→ Exercise objective
Starting at the first line of the records below, reproduce every line up to and including the line with "green squeeze bottle: x=159 y=75 stays put", but leave out all pictures.

[[ Dataset excerpts open ]]

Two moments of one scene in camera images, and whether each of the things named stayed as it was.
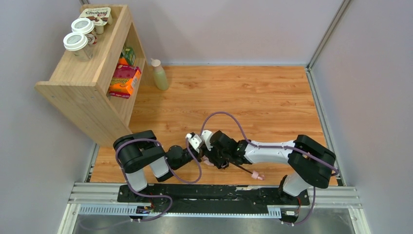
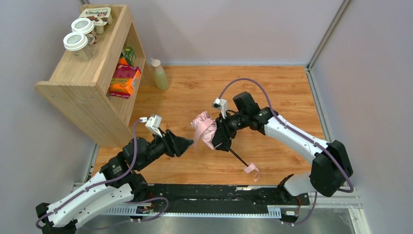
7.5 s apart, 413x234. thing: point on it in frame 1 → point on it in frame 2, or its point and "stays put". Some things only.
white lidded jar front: x=78 y=44 stays put
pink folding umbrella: x=255 y=174 → x=204 y=126
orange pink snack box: x=124 y=81 stays put
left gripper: x=188 y=153 → x=170 y=143
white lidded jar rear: x=84 y=26 stays put
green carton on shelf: x=129 y=54 stays put
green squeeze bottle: x=159 y=75 stays put
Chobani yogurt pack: x=100 y=16 stays put
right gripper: x=215 y=155 → x=222 y=130

[[ Dataset excerpts closed ]]

→ Written response
Two moments of one scene in camera images, and whether each of the things named stayed as it was.
7.5 s apart, 413x234. thing: point on it in frame 1 → point on it in frame 2, or its point and "stays put". Some things only.
white lidded jar front: x=78 y=44 stays put
pink folding umbrella: x=255 y=174 → x=204 y=126
orange pink snack box: x=124 y=81 stays put
left gripper: x=188 y=153 → x=170 y=143
white lidded jar rear: x=84 y=26 stays put
green carton on shelf: x=129 y=54 stays put
green squeeze bottle: x=159 y=75 stays put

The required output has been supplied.